EU-funded researchers made important advances in understanding the properties of carbon nanostructures that may lead to the evolution of tomorrow’s thin, flexible and powerful electronic devices so eagerly awaited by all.

Industrial Technologies

Graphene, whose pioneers were awarded the Nobel Prize in Physics in 2010, is quite probably the wonder material of the century. A form of carbon, it was extracted as a carbon flake from ordinary graphite in pencils. In fact, this one-atom–thick sheet of carbon is said to be the strongest material ever measured. Given the tremendous strength exhibited in such a thin material together with its amazing conductivity, graphene could be used to produce the ultra-thin, super-powerful flexible electronic devices of the future. However, its potential to date remains just that; in particular, in regard to its ability to replace silicon in semiconductor devices. One of the main reasons is its inability to stop the flow of current or be switched off (it lacks a ‘band gap’ defining the gap between the valence band where electrons are bound and the conduction band where they are free to carry current). European researchers in the ‘Magneto-optics of carbon nano-allotropes’ (MOCNA) project set out to employ magneto-spectroscopy techniques to study the fundamental optical properties of nanostructures including graphene in large magnetic fields. Scientists focused on a phenomenon referred to as magnetophonon resonance (MPR), one of the most important methods for determining the band-structure parameters of semiconductors. MPRs arise from emission and absorption of resonant (uniformly vibrating) optical phonons by electrons in strong magnetic fields. Energy levels in strong magnetic fields as related to semiconductors are quantised into a set of so-called Landau levels.
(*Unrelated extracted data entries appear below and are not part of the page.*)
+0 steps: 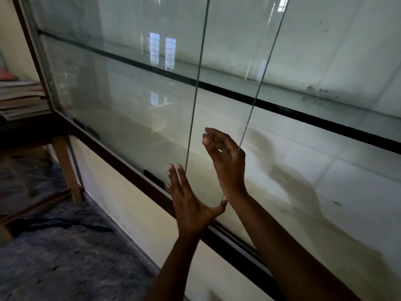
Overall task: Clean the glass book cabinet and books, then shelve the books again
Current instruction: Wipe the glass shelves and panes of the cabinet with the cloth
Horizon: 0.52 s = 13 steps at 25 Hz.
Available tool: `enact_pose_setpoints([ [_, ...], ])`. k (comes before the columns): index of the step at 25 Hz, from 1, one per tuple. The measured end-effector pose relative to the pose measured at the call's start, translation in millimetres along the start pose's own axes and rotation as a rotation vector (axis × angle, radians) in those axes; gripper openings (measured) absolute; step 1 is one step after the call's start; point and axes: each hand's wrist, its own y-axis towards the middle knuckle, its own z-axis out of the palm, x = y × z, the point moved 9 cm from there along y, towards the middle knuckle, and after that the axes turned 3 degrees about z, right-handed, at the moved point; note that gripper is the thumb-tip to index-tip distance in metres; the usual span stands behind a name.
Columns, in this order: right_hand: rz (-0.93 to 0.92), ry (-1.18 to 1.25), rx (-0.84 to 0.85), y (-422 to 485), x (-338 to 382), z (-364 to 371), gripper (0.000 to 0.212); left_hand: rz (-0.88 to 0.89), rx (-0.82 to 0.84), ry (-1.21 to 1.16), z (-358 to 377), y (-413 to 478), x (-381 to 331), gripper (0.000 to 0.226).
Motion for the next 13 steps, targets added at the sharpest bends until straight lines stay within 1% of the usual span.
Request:
enact_pose_setpoints([
  [2,-0.033,0.004,-0.037,-1.7,-0.6,-2.0,0.037,0.022,-0.039,-0.026,-1.5,-0.9,-0.9,0.125],
  [5,-0.031,0.027,-0.04,-0.7,-0.9,-0.2,0.043,0.032,-0.097,-0.028,-5.2,-2.1,-2.6,0.12],
  [8,-0.039,0.025,-0.044,5.8,-1.4,14.7,0.046,0.033,-0.142,-0.004,-15.6,-1.1,3.0,0.106],
  [11,-0.028,0.022,-0.033,15.8,-2.8,36.3,0.048,0.073,-0.199,0.11,-32.8,3.3,2.4,0.089],
  [13,-0.036,-0.006,-0.06,19.4,-5.1,41.2,0.049,0.085,-0.197,0.124,-38.1,5.0,1.8,0.087],
])
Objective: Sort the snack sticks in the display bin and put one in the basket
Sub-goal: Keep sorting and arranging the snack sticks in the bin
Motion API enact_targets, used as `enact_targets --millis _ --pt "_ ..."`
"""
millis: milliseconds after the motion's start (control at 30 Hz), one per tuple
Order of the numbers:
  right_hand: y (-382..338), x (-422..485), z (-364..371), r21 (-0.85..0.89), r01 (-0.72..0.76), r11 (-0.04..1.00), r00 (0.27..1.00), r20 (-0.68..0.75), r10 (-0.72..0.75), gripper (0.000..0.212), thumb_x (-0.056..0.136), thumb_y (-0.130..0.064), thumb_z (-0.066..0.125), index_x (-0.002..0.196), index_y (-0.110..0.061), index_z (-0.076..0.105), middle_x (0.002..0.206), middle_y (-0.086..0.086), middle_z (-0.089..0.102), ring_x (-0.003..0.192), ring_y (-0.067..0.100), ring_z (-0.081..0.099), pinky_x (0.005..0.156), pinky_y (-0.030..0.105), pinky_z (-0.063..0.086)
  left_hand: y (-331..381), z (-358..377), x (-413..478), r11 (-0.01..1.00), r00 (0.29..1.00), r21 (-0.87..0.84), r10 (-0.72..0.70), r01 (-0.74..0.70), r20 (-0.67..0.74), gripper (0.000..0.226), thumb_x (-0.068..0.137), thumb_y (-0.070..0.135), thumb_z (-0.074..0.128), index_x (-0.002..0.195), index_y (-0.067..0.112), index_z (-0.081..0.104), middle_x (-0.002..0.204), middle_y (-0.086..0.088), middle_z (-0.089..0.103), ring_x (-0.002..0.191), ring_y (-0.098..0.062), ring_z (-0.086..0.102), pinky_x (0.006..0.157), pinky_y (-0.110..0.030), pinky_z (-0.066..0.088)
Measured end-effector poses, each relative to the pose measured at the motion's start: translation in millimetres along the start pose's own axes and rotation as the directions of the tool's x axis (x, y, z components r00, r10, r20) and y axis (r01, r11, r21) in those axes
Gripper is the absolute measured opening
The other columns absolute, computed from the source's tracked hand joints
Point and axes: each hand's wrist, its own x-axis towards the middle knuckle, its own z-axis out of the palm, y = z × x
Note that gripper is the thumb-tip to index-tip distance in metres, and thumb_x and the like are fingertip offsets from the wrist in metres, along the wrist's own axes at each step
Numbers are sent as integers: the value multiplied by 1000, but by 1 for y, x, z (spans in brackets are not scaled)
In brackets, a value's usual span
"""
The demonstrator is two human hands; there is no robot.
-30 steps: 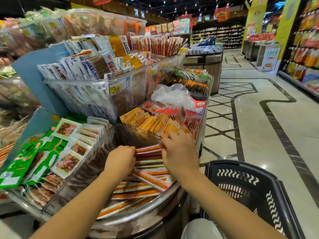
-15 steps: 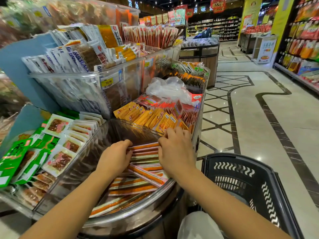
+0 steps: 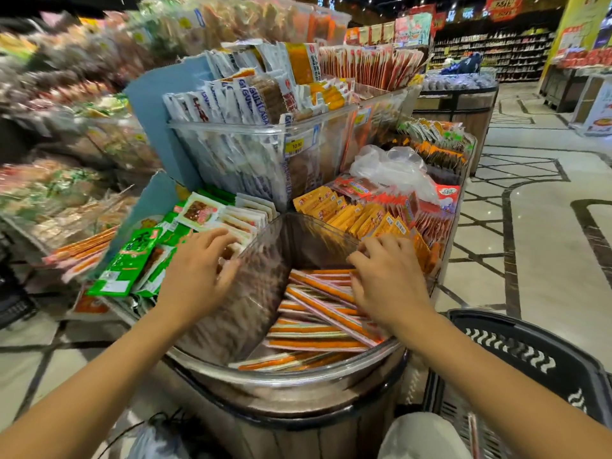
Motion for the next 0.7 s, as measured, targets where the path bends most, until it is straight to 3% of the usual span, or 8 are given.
enact_targets --millis 167,233,300,400,500,600,700 --pt "-39 8 -4 68 167 984 984 53 -171 14 85 -28 65 94 -22 73 97 0 67 97 28 56 86 44 43 -2 5 -1 992 995 -99 -72 79 72 38 93 42 50 116 14 64 120 -3 64 109 -23 55 95 -36 44" --pt "-58 17 -7 146 266 953 945 158 -288 17 88 -31 64 101 -23 72 101 -1 66 97 27 57 83 43 44 -5 8 -1 990 994 -114 -74 84 85 39 93 46 47 112 16 64 117 -1 64 108 -21 56 94 -36 45" --pt "-81 26 -3 271 342 900 844 333 -421 21 92 -33 59 108 -26 71 107 -1 66 102 25 59 85 41 45 -6 8 -2 989 994 -121 -75 85 86 41 93 47 45 112 16 64 117 -1 63 108 -22 56 94 -37 46" --pt "-115 38 16 436 323 840 618 575 -536 24 90 -35 66 111 -25 71 109 4 71 101 27 65 83 38 53 -4 7 -2 991 994 -108 -74 83 84 45 92 48 42 113 15 65 117 -3 64 110 -22 56 96 -36 45" --pt "-140 46 42 512 282 811 396 708 -585 33 92 -27 68 122 -14 69 115 8 69 104 28 64 82 34 51 -5 7 -3 987 991 -122 -96 107 95 46 93 50 42 115 17 65 123 0 63 115 -20 55 99 -38 46" --pt "-154 45 64 522 274 808 262 767 -585 37 95 -23 64 128 -7 63 116 11 67 104 31 62 88 38 52 -5 10 -3 987 992 -125 -91 102 89 37 95 45 49 115 17 64 124 2 63 116 -20 54 101 -39 46" --pt "-157 36 79 520 265 812 232 783 -577 41 93 -24 64 131 -9 60 124 13 66 108 33 63 96 45 53 -6 11 -3 987 992 -125 -93 104 89 44 94 50 43 115 18 64 124 3 63 115 -19 54 101 -38 45"
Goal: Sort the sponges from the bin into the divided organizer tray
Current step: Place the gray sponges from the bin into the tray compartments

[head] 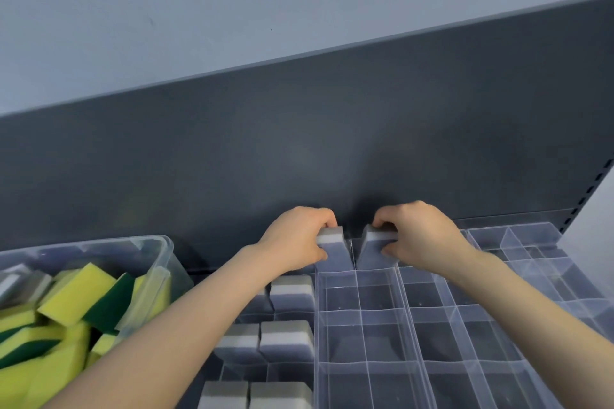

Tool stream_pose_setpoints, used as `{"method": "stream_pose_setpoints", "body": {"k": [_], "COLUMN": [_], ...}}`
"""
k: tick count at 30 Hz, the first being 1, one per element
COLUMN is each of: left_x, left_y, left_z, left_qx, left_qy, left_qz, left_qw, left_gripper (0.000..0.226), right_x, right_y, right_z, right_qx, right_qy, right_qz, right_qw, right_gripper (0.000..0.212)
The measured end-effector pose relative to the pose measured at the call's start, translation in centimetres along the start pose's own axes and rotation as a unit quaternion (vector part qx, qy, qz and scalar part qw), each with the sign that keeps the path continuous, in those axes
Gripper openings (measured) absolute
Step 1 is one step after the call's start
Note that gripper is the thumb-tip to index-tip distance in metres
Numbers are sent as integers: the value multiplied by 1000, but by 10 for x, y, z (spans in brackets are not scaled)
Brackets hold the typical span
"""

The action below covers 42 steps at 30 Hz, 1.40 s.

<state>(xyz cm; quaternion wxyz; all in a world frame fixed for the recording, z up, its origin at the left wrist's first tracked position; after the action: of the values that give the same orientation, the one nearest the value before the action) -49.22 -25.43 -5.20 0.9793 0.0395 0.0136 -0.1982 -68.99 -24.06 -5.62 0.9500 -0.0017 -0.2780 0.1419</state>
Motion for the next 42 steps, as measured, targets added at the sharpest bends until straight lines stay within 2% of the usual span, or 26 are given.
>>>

MOCNA scientists studied MPRs, inter-Landau level excitations and electron-phonon interactions in graphene with important results and implications for development of the first tuneable far-infrared laser. Investigators also studied magneto-optical phenomena in individual carbon nanotubes and in single quantum dot structures. MOCNA project results provided enhanced understanding of the fundamental properties of graphene and other carbon nanostructures that could have important impact on future development of devices based on the so-called wonder material of the 21st century. Thus, MOCNA may help position the EU as a leader in this remarkable new field of discovery.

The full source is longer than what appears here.